··· Material for this task ···

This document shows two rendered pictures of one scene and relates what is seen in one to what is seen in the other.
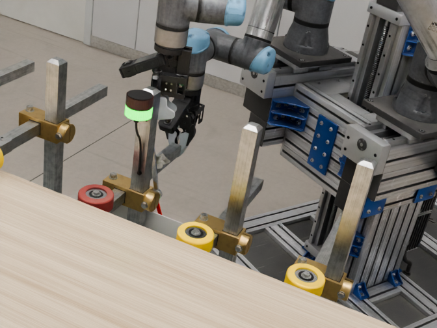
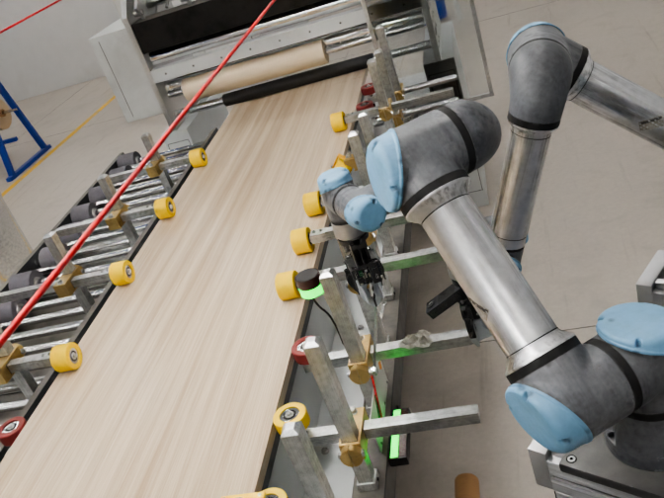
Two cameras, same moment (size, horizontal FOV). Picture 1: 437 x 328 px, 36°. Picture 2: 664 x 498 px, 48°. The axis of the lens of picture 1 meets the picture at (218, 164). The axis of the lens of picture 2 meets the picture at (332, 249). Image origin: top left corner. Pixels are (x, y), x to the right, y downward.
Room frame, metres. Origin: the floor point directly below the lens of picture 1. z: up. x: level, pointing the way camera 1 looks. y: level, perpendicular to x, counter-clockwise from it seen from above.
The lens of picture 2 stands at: (1.33, -1.34, 1.97)
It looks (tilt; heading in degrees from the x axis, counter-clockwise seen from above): 28 degrees down; 88
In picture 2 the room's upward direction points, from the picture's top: 20 degrees counter-clockwise
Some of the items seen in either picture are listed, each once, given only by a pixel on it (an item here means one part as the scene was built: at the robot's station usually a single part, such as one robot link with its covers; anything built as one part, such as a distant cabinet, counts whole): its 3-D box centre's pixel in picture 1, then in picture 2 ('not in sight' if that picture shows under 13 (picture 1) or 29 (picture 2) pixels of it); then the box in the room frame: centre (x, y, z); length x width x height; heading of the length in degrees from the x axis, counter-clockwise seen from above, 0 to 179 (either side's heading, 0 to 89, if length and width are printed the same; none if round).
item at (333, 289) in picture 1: (321, 280); not in sight; (1.21, -0.27, 0.81); 0.14 x 0.06 x 0.05; 71
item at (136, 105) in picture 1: (139, 99); (308, 279); (1.32, 0.19, 1.12); 0.06 x 0.06 x 0.02
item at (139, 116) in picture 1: (138, 110); (311, 288); (1.32, 0.19, 1.10); 0.06 x 0.06 x 0.02
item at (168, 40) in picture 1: (171, 36); (351, 225); (1.45, 0.16, 1.23); 0.08 x 0.08 x 0.05
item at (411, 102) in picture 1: (423, 94); (652, 410); (1.74, -0.52, 1.09); 0.15 x 0.15 x 0.10
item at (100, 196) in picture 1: (94, 212); (311, 361); (1.25, 0.26, 0.85); 0.08 x 0.08 x 0.11
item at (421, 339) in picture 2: (154, 158); (415, 336); (1.51, 0.17, 0.87); 0.09 x 0.07 x 0.02; 161
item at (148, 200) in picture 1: (130, 193); (361, 359); (1.37, 0.20, 0.85); 0.14 x 0.06 x 0.05; 71
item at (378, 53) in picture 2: not in sight; (392, 101); (1.94, 1.83, 0.90); 0.04 x 0.04 x 0.48; 71
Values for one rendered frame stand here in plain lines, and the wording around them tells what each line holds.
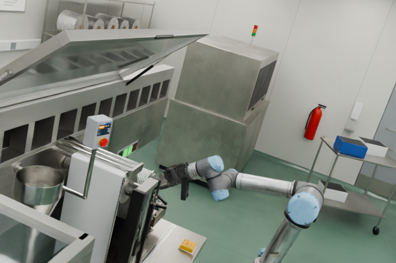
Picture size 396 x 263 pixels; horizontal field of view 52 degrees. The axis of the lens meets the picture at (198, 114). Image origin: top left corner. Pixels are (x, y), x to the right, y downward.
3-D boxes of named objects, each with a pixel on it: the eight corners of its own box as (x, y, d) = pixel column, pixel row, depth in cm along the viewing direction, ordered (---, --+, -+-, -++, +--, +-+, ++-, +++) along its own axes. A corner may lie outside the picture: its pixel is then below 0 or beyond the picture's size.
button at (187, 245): (191, 253, 213) (192, 249, 212) (179, 248, 214) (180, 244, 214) (195, 246, 219) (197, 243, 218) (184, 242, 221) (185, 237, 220)
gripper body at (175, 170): (167, 167, 195) (189, 159, 190) (174, 183, 195) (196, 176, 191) (161, 172, 188) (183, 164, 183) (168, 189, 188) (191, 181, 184)
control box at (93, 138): (95, 152, 132) (101, 123, 130) (82, 144, 135) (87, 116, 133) (111, 148, 138) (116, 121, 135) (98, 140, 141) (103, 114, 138)
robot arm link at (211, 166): (221, 174, 178) (214, 155, 178) (200, 181, 182) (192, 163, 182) (227, 170, 185) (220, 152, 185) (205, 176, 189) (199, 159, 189)
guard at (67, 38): (75, 59, 90) (60, 28, 90) (-77, 144, 111) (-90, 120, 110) (215, 42, 196) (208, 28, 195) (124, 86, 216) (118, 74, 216)
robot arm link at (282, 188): (329, 180, 179) (225, 163, 200) (324, 187, 169) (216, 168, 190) (326, 205, 181) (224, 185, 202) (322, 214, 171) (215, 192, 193)
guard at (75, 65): (67, 40, 95) (66, 38, 95) (-67, 118, 113) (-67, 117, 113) (203, 33, 193) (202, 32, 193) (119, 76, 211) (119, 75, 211)
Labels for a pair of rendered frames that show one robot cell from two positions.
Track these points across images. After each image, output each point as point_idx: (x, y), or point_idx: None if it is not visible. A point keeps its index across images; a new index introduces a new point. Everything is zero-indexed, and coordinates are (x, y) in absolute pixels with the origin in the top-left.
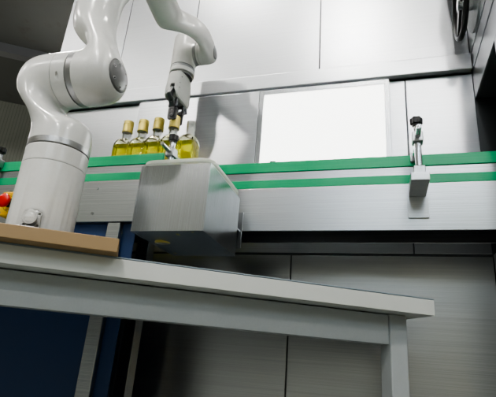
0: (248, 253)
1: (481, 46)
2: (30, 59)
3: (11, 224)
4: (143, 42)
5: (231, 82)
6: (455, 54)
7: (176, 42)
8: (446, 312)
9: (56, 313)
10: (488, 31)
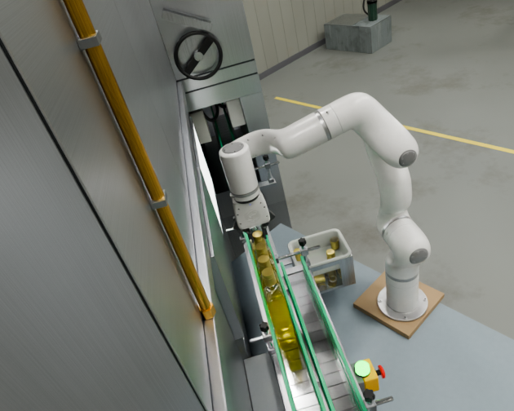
0: None
1: (210, 88)
2: (427, 239)
3: (424, 284)
4: (161, 167)
5: (194, 169)
6: (181, 84)
7: (250, 160)
8: (224, 230)
9: None
10: (229, 88)
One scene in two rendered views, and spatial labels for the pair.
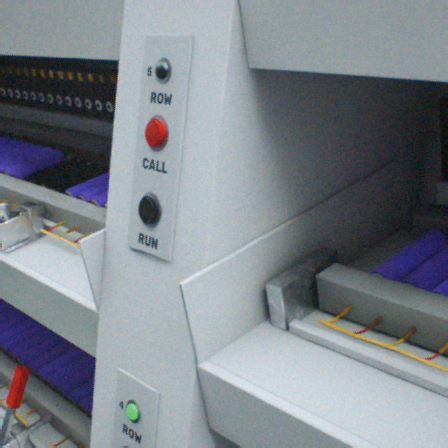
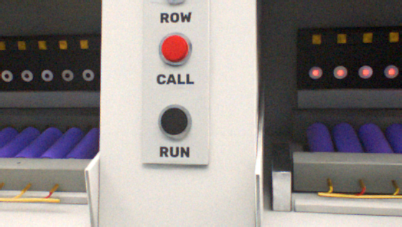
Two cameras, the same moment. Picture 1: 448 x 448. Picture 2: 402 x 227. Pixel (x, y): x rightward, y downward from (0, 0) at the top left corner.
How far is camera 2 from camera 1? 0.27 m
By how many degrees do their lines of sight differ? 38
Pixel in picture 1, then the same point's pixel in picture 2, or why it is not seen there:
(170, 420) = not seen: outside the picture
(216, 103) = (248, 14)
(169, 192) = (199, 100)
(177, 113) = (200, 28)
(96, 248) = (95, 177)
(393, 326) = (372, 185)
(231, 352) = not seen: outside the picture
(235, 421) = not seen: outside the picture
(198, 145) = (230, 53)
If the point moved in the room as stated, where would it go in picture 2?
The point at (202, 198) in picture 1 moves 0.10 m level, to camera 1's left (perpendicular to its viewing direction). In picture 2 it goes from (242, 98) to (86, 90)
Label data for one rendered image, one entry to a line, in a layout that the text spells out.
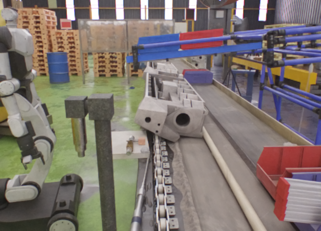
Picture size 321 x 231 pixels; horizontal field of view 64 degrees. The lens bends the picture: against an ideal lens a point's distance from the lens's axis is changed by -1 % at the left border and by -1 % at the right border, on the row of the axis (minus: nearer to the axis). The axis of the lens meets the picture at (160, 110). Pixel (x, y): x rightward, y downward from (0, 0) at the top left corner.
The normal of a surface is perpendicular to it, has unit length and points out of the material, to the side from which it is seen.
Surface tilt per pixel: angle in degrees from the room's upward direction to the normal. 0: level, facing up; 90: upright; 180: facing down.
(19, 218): 0
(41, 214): 0
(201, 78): 92
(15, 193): 90
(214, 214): 0
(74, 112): 90
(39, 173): 90
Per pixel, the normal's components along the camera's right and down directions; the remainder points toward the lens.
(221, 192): 0.00, -0.96
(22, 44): 0.84, 0.06
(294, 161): 0.04, 0.24
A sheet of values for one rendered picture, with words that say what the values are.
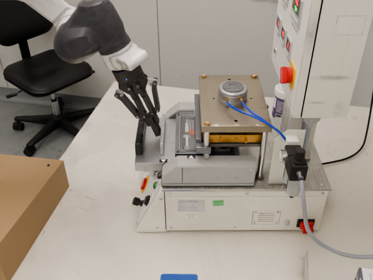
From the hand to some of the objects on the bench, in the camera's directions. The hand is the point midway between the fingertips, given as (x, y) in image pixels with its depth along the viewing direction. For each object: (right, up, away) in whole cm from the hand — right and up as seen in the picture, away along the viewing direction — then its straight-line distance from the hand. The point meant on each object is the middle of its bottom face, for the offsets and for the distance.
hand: (154, 124), depth 125 cm
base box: (+22, -23, +15) cm, 35 cm away
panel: (-6, -21, +16) cm, 27 cm away
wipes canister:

···

# Exercise details:
Reproduce the material above exactly but drop all images.

# Answer:
This document shows two rendered pictures of one scene and relates what is seen in one to what is seen in the other.
Two cameras, same moment (size, horizontal FOV). Picture 1: 437 x 328 px, 36°. Picture 2: 664 x 498 px, 48°. The axis of the lens of picture 1 meets the picture at (218, 164). The axis of the lens of picture 2 meets the picture at (332, 249). Image origin: top left corner. Pixels are (x, y), x to the right, y downward.
Room frame, metres. Origin: the floor point directly below the lens of picture 1. z: up. x: level, pointing the way camera 1 looks. y: level, perpendicular to x, counter-clockwise from it seen from above.
The lens of picture 2 stands at: (1.33, -1.34, 1.97)
It looks (tilt; heading in degrees from the x axis, counter-clockwise seen from above): 28 degrees down; 88
In picture 2 the room's upward direction points, from the picture's top: 20 degrees counter-clockwise
Some of the items seen in either picture are listed, each once, given only by a pixel on it (an item here means one part as the scene was built: at the robot's station usually a single part, such as one robot link with its covers; anything built as one part, such as a distant cabinet, counts whole): its 3-D box centre's pixel in picture 1, then in picture 2 ('not in sight' if that picture shows under 13 (picture 1) or 29 (picture 2) pixels of it); then the box in the room frame: centre (x, y, z); length x width x height; heading of the length in degrees from the x axis, counter-clockwise seen from above, 0 to 179 (either side's heading, 0 to 89, if length and width are printed the same; none if round).
item at (333, 289) in picture 1: (321, 280); not in sight; (1.21, -0.27, 0.81); 0.14 x 0.06 x 0.05; 71
item at (136, 105) in picture 1: (139, 99); (308, 279); (1.32, 0.19, 1.12); 0.06 x 0.06 x 0.02
item at (139, 116) in picture 1: (138, 110); (311, 288); (1.32, 0.19, 1.10); 0.06 x 0.06 x 0.02
item at (168, 40) in picture 1: (171, 36); (351, 225); (1.45, 0.16, 1.23); 0.08 x 0.08 x 0.05
item at (411, 102) in picture 1: (423, 94); (652, 410); (1.74, -0.52, 1.09); 0.15 x 0.15 x 0.10
item at (100, 196) in picture 1: (94, 212); (311, 361); (1.25, 0.26, 0.85); 0.08 x 0.08 x 0.11
item at (421, 339) in picture 2: (154, 158); (415, 336); (1.51, 0.17, 0.87); 0.09 x 0.07 x 0.02; 161
item at (148, 200) in picture 1: (130, 193); (361, 359); (1.37, 0.20, 0.85); 0.14 x 0.06 x 0.05; 71
item at (378, 53) in picture 2: not in sight; (392, 101); (1.94, 1.83, 0.90); 0.04 x 0.04 x 0.48; 71
Values for one rendered frame stand here in plain lines, and the wording around them tells what each line holds.
Picture size 396 x 263 pixels; horizontal field of view 52 degrees. The axis of the lens meets the picture at (198, 114). Image origin: top left corner. Pixels are (x, y), x to the right, y downward.
3-D boxes of named objects, each with a pixel on it: the eight corners of its own box as (x, y, d) = pixel column, pixel row, depth in cm along the viewing direction, ordered (---, --+, -+-, -++, +--, +-+, ++-, +++) along its own axes. A corner may lie outside the picture: its pixel is then below 0 or beyond the picture's size.
button at (187, 245): (191, 253, 213) (192, 249, 212) (179, 248, 214) (180, 244, 214) (195, 246, 219) (197, 243, 218) (184, 242, 221) (185, 237, 220)
gripper body at (175, 170): (167, 167, 195) (189, 159, 190) (174, 183, 195) (196, 176, 191) (161, 172, 188) (183, 164, 183) (168, 189, 188) (191, 181, 184)
control box at (93, 138): (95, 152, 132) (101, 123, 130) (82, 144, 135) (87, 116, 133) (111, 148, 138) (116, 121, 135) (98, 140, 141) (103, 114, 138)
robot arm link at (211, 166): (221, 174, 178) (214, 155, 178) (200, 181, 182) (192, 163, 182) (227, 170, 185) (220, 152, 185) (205, 176, 189) (199, 159, 189)
guard at (67, 38): (75, 59, 90) (60, 28, 90) (-77, 144, 111) (-90, 120, 110) (215, 42, 196) (208, 28, 195) (124, 86, 216) (118, 74, 216)
robot arm link at (282, 188): (329, 180, 179) (225, 163, 200) (324, 187, 169) (216, 168, 190) (326, 205, 181) (224, 185, 202) (322, 214, 171) (215, 192, 193)
guard at (75, 65): (67, 40, 95) (66, 38, 95) (-67, 118, 113) (-67, 117, 113) (203, 33, 193) (202, 32, 193) (119, 76, 211) (119, 75, 211)
Labels for a pair of rendered frames that show one robot cell from two positions.
Track these points across images. After each image, output each point as point_idx: (x, y), or point_idx: None if it is not visible. A point keeps its index across images; a new index introduces a new point. Everything is zero-indexed, and coordinates are (x, y) in absolute pixels with the origin in the top-left.
0: (248, 253)
1: (481, 46)
2: (30, 59)
3: (11, 224)
4: (143, 42)
5: (231, 82)
6: (455, 54)
7: (176, 42)
8: (446, 312)
9: (56, 313)
10: (488, 31)
0: None
1: (210, 88)
2: (427, 239)
3: (424, 284)
4: (161, 167)
5: (194, 169)
6: (181, 84)
7: (250, 160)
8: (224, 230)
9: None
10: (229, 88)
One scene in two rendered views, and spatial labels for the pair.
Two cameras, the same moment. Picture 1: 448 x 448. Picture 2: 402 x 227. Pixel (x, y): x rightward, y downward from (0, 0) at the top left corner.
How far is camera 2 from camera 1? 0.27 m
By how many degrees do their lines of sight differ? 38
Pixel in picture 1, then the same point's pixel in picture 2, or why it is not seen there:
(170, 420) = not seen: outside the picture
(216, 103) = (248, 14)
(169, 192) = (199, 100)
(177, 113) = (200, 28)
(96, 248) = (95, 177)
(393, 326) = (372, 185)
(231, 352) = not seen: outside the picture
(235, 421) = not seen: outside the picture
(198, 145) = (230, 53)
If the point moved in the room as stated, where would it go in picture 2?
The point at (202, 198) in picture 1 moves 0.10 m level, to camera 1's left (perpendicular to its viewing direction). In picture 2 it goes from (242, 98) to (86, 90)
Label data for one rendered image, one entry to a line, in a layout that the text spells out.
Picture size 321 x 231 pixels; horizontal field of view 64 degrees. The lens bends the picture: against an ideal lens a point's distance from the lens's axis is changed by -1 % at the left border and by -1 % at the right border, on the row of the axis (minus: nearer to the axis). The axis of the lens meets the picture at (160, 110). Pixel (x, y): x rightward, y downward from (0, 0) at the top left corner.
The normal of a surface is perpendicular to it, has unit length and points out of the material, to the side from which it is seen.
Surface tilt per pixel: angle in degrees from the room's upward direction to the normal. 0: level, facing up; 90: upright; 180: facing down.
(19, 218): 0
(41, 214): 0
(201, 78): 92
(15, 193): 90
(214, 214): 0
(74, 112): 90
(39, 173): 90
Per pixel, the normal's components along the camera's right and down directions; the remainder points toward the lens.
(221, 192): 0.00, -0.96
(22, 44): 0.84, 0.06
(294, 161): 0.04, 0.24
A sheet of values for one rendered picture, with words that say what the values are.
From the hand to some of the objects on the bench, in the camera's directions. The hand is the point midway between the fingertips, given as (x, y) in image pixels with its depth along the viewing direction. For each object: (right, up, away) in whole cm from the hand — right and up as seen in the picture, away along the viewing direction — then its straight-line distance from the hand. The point meant on each object is the middle of its bottom face, for the offsets and for the distance.
hand: (154, 124), depth 125 cm
base box: (+22, -23, +15) cm, 35 cm away
panel: (-6, -21, +16) cm, 27 cm away
wipes canister:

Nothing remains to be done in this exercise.